Masum Billah, Dhaka
The International Monetary Fund (IMF) has reaffirmed its commitment to Bangladesh following a dramatic turn of events that saw Prime Minister Sheikh Hasina ousted from office by widespread protests. The IMF’s support comes as the nation faces unprecedented political and economic uncertainty.
Political Upheaval
On Tuesday, Bangladesh's President dissolved parliament, setting the stage for new elections. This move followed the resignation and subsequent departure of Prime Minister Sheikh Hasina on August 5, amid student-led protests that have tragically resulted in hundreds of casualties.
The IMF, which approved a substantial $4.7 billion loan program for Bangladesh in January 2023, expressed deep concern over the violence and loss of life. In a statement, an IMF spokesperson emphasized, "We remain fully committed to Bangladesh and its people and support efforts to ensure economic stability and deliver inclusive growth."
Multilateral Support Crucial
Multilateral institutions play a vital role in Bangladesh’s economy.

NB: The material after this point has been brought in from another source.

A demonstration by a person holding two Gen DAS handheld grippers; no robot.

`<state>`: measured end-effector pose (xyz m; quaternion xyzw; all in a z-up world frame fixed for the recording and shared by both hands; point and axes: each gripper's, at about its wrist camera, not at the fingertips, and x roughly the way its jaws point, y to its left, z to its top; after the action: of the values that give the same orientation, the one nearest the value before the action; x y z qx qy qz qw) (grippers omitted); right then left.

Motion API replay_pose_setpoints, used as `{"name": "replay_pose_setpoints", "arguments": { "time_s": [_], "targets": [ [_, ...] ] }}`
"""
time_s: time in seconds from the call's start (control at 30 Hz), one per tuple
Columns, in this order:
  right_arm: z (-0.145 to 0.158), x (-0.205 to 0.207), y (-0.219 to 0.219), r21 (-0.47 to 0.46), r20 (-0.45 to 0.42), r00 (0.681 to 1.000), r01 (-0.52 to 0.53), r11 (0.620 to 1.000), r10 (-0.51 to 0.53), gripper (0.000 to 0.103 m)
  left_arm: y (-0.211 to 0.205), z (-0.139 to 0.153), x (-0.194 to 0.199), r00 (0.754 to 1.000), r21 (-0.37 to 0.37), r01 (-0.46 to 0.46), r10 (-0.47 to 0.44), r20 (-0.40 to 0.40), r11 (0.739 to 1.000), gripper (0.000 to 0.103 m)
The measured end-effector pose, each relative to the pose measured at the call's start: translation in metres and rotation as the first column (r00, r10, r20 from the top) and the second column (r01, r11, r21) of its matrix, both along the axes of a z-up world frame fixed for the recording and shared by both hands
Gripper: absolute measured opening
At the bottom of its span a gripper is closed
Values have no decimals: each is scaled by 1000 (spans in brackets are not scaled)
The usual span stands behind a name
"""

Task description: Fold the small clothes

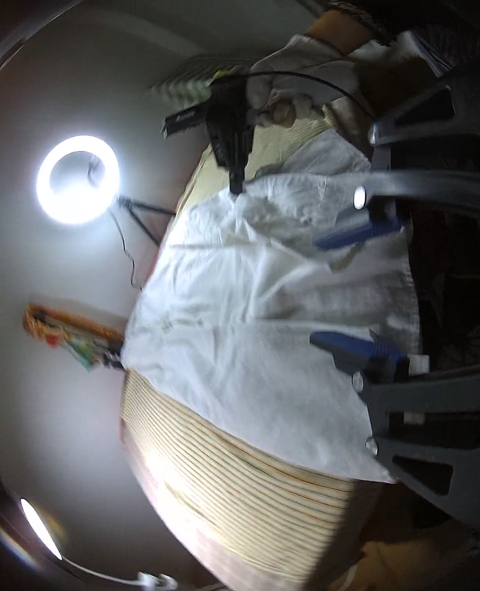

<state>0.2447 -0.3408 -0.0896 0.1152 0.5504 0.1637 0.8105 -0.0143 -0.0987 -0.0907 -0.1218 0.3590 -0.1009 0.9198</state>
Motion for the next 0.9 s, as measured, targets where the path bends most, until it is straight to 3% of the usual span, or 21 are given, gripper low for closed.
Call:
{"name": "replay_pose_setpoints", "arguments": {
  "time_s": [0.03, 0.13, 0.2, 0.23, 0.37, 0.47, 0.53, 0.6, 0.7, 0.73, 0.83, 0.9],
  "targets": [
    [1, 0, -1, 2, 2, 1000, -1, 1000, 1, 4, -5, 1, 3, 1000, 32, 21, -21, 9, 999, 64],
    [1, 0, -3, 16, -2, 1000, 4, 1000, -4, 4, -19, -4, 24, 997, 71, 79, -78, -16, 994, 62],
    [2, 0, -2, 14, -1, 1000, -1, 1000, 1, 4, -20, -11, 36, 992, 46, 113, -110, -64, 993, 28],
    [2, 0, -3, 13, 2, 1000, -2, 1000, 2, 4, -20, -18, 44, 988, 21, 117, -114, -100, 993, 6],
    [7, 0, -5, 30, 6, 1000, -8, 1000, 7, 4, -6, -29, 49, 981, -181, 65, -96, -167, 981, 0],
    [18, 2, -9, 79, 12, 1000, -9, 997, 8, 4, 2, -26, 39, 973, -379, 25, -109, -203, 925, 0],
    [28, 3, -10, 97, 32, 999, -16, 995, 13, 4, 2, -20, 32, 973, -451, 14, -116, -199, 892, 0],
    [36, 4, -10, 101, 56, 998, -22, 995, 16, 4, -1, -15, 28, 982, -410, 4, -81, -171, 912, 0],
    [27, 6, -4, 38, 39, 999, -19, 999, 17, 4, -4, -22, 28, 986, -256, -14, -29, -165, 967, 0],
    [22, 6, 0, 10, 26, 999, -27, 1000, 27, 4, -5, -24, 27, 985, -221, -9, -29, -167, 975, 3],
    [12, 5, 4, -50, -4, 999, -39, 998, 39, 4, -7, -19, 13, 991, -98, -14, 1, -132, 995, 33],
    [12, 2, -5, -5, -17, 999, -30, 1000, 30, 7, -8, -11, 5, 997, -58, -11, 6, -77, 998, 33]
  ]
}}
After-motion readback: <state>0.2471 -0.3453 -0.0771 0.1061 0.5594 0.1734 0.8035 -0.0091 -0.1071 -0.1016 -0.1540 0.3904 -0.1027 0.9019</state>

According to emerging market analysts Tellimer, long-term loans from organizations like the IMF, World Bank, and the Asia Development Bank constitute about 25% of Bangladesh’s GDP. The World Bank, which had commitments totaling $2.85 billion for the fiscal year ending June 30, is currently assessing the impact of recent events but has also reaffirmed its commitment to Bangladesh’s development.
Despite political turmoil, Bangladesh's external debt remains manageable, with short-term external debt constituting only 5% of GDP. However, the economy has been struggling with high inflation, a shrinking reserve of foreign currency, and high youth unemployment.
Risks and Credit Ratings
The recent political upheaval has not gone unnoticed by credit rating agencies. S&P Global Ratings downgraded Bangladesh’s long-term sovereign credit rating to B+ on July 30, citing increased risks to economic growth, fiscal performance, and external stability. The agency’s bulletin today notes that while current credit metrics are under strain, they may remain stable if the political situation stabilizes and a new government is formed.
S&P highlighted that prolonged political instability could further dampen economic growth, reduce government revenues, and impact export levels. This could, in turn, weaken foreign exchange reserves and affect the central bank’s ability to stabilize the currency. Remittances from abroad and a smooth flow of financial transactions will be critical to mitigating these risks.
Looking Ahead
As Bangladesh navigates through this period of uncertainty, multilateral lenders, including the IMF and World Bank, will be closely monitoring the country’s political and economic developments. The international community’s support will be crucial in helping Bangladesh stabilize its economy and continue its path towards sustainable development.